Can someone with OpenSSL try the following? A modified 6.0.9 without the netmap API patch present:

# opnsense-revert -z suricata


Cheers,
Franco

Doesn't kill the entire network anymore (or crash the Opnsense router), but still kills the SSL connections after 30 seconds or so.  Throwing the ethernet detached event on LAN (em1) now, but interface recovers.



Much appreciated. Mine still seems to be running fine here and I've also been hammering speed tests. :/

I want to know which NIC driver(s) are reproducible.

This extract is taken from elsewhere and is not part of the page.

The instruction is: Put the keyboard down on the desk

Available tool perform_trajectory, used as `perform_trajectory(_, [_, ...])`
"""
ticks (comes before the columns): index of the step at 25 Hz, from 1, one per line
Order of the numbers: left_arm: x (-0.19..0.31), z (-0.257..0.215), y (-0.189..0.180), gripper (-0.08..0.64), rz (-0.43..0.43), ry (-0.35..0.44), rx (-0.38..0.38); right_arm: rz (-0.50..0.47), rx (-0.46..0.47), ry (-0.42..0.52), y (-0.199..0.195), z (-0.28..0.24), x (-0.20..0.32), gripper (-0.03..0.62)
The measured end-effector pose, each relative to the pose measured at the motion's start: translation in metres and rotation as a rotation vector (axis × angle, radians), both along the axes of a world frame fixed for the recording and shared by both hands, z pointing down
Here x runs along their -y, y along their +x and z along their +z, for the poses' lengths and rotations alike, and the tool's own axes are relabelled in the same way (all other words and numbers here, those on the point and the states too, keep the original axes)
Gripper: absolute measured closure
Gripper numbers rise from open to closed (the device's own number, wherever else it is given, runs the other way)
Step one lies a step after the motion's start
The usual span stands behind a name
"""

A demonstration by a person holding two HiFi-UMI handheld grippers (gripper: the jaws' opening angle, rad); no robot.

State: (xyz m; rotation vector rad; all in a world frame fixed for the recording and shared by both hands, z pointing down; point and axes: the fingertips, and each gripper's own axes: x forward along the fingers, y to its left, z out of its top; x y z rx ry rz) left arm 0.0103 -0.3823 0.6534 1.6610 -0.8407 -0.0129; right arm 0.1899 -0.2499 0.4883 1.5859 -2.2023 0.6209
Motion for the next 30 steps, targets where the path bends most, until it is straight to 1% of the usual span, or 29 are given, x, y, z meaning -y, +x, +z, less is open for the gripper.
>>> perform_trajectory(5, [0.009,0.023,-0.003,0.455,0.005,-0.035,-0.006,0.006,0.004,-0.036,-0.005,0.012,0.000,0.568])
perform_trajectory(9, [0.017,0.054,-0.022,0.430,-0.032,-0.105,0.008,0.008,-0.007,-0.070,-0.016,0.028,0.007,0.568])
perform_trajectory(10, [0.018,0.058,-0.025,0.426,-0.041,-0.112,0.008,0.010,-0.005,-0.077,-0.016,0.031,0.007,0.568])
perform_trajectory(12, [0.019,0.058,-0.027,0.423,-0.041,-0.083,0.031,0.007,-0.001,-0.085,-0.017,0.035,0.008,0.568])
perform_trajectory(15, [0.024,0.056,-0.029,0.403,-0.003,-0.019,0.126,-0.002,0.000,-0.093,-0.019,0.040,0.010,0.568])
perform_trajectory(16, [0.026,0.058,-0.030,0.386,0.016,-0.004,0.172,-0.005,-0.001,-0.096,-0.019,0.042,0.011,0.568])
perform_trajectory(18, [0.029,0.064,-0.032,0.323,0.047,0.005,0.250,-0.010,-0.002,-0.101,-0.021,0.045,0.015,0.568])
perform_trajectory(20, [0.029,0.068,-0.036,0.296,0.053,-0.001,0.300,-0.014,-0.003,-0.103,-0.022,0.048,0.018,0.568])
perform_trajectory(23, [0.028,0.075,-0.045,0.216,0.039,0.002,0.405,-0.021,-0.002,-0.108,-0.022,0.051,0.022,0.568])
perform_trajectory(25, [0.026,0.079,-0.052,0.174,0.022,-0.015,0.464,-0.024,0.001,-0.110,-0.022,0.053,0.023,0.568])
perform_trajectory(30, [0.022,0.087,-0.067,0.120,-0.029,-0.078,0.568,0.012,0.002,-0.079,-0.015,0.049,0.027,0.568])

Can you post the output of:

# grep -e -.interface: -e copy-iface: -e netmap: /usr/local/etc/suricata/suricata.yaml


Thanks,
Franco

Thanks all, I had the same issue and disabled IPS for now.

  - interface: eth0
    #copy-iface: eth1
  - interface: default
  - interface: default
netmap:
  - interface: default
    # (e.g. "copy-iface: eth0+"). Don't forget to set up a symmetrical eth0+ -> eth0
    #copy-iface: eth3
  - interface: vtnet0
    copy-iface: vtnet0^
  - interface: vtnet0^
    copy-iface: vtnet0


Running inside proxmox VM with virtio